Date: 07.05.19 |Categories: Exchange, Featured, Models

In April 2019 I visited Barcelona to learn about recent developments in the promotion of co-operatives and the wider social economy in the City. Having worked in the co-operative movement in Valencia in the 1990s, I have always been impressed with the way that co-operatives and the wider social economy play a significant role in Spain. I wanted to find out what is happening now.

In 2015 Barcelona elected a radical Mayor with a background in grassroots activism, Ada Colau, and for the last four years the city administration has been promoting what it refers to as the social and solidarity economy (SSE). This includes a range of empowering business and organisational models (including co-operatives, social enterprises and non-profit organisations), which make a difference to the lives of some of the city’s more marginalised communities.

Over the past three years the city has invested around €13 million in its efforts to promote and grow the social and solidarity economy. This has been based on a strategy (the Impetus Plan) which aims to consolidate the existing social economy enterprises and promote and support new initiatives.

The city council has created a department with its own Commissioner for the SSE and has developed a range of measures including raising awareness of SSE models, advisory services for start-ups and existing ventures, financial support in the form of grants and bank guarantees, access to use empty council premises, the use of social clauses in council tenders and the promotion of inter co-operation between SSE organisations.

The implementation of these measures is linked to work in local neighbourhoods engaging with local community networks.

The city administration is also promoting innovation in this sector and recently opened a new innovation centre (Innoba) which hosts an incubation community for the SSE.

Many of the support activities are run through the City’s Economic Development Agency, Barcelona Activa, which has had a greater focus on tackling some of the inequalities of income in different parts of the city since the election of Ada Colau.

The Impetus Plan started from a solid base. There is a wider eco-system of support for co-operatives and the social economy in Catalonia (and in many other parts of Spain) than in much of Europe. The regional government has its own law for co-operatives and a programme to support and promote co-operatives and the social economy.

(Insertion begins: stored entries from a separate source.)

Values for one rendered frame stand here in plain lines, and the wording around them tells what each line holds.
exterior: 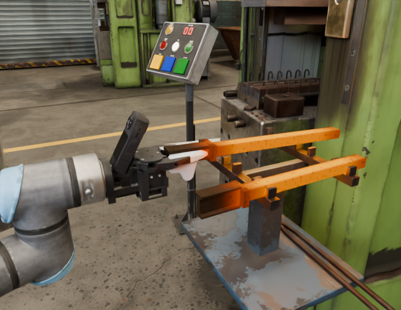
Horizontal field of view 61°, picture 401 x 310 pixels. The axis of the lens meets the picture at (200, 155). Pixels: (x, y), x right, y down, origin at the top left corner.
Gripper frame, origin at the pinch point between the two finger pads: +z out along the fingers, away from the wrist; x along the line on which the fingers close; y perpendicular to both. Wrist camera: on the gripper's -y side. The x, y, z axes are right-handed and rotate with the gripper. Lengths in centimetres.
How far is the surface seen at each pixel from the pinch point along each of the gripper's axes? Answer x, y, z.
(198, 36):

The size of the SSE is impressive, with 1,197 employee-owned businesses, 861 co-operatives, 260 community-economic initiatives and 2,400 other third sector organisations. It is estimated that the sector generates around 8% of all employment in Barcelona, with over 53,000 full-time employees, and produces an economic turnover of €3,750 million, over 7% of the city’s GDP.

The council stresses that their approach is one of facilitation – they don’t create the SSE but can help it develop. In doing this, the Council works closely with a variety of organisations in the sector. This includes the Catalan Federation of Worker Co-operatives and Coopilis, a co-operative led initiative that provides advice and help to groups of people that want to start a co-op (it has support from the Regional Government as well as Barcelona City). The council also works with two co-operative financial institutions: Co-op57, a financial services co-op, and the Fiare Banca Etica, a co-operative bank.

As Mayor Ada Calau comes to the end of her term, an evaluation is underway of what has been achieved; clearly much has been done and it will interesting to see the results when it is published.

In the meantime, there are mayoral elections in May which will determine whether the city continues with this policy of promoting the SSE. Whatever the result, I am confident that co-operatives and social economy enterprises will continue to grow and have an important role in the city. Barcelona has a co-operative history and culture that pre-dates the Spanish civil war and for many, especially the young, this model of combining economic and social needs is more relevant now than ever.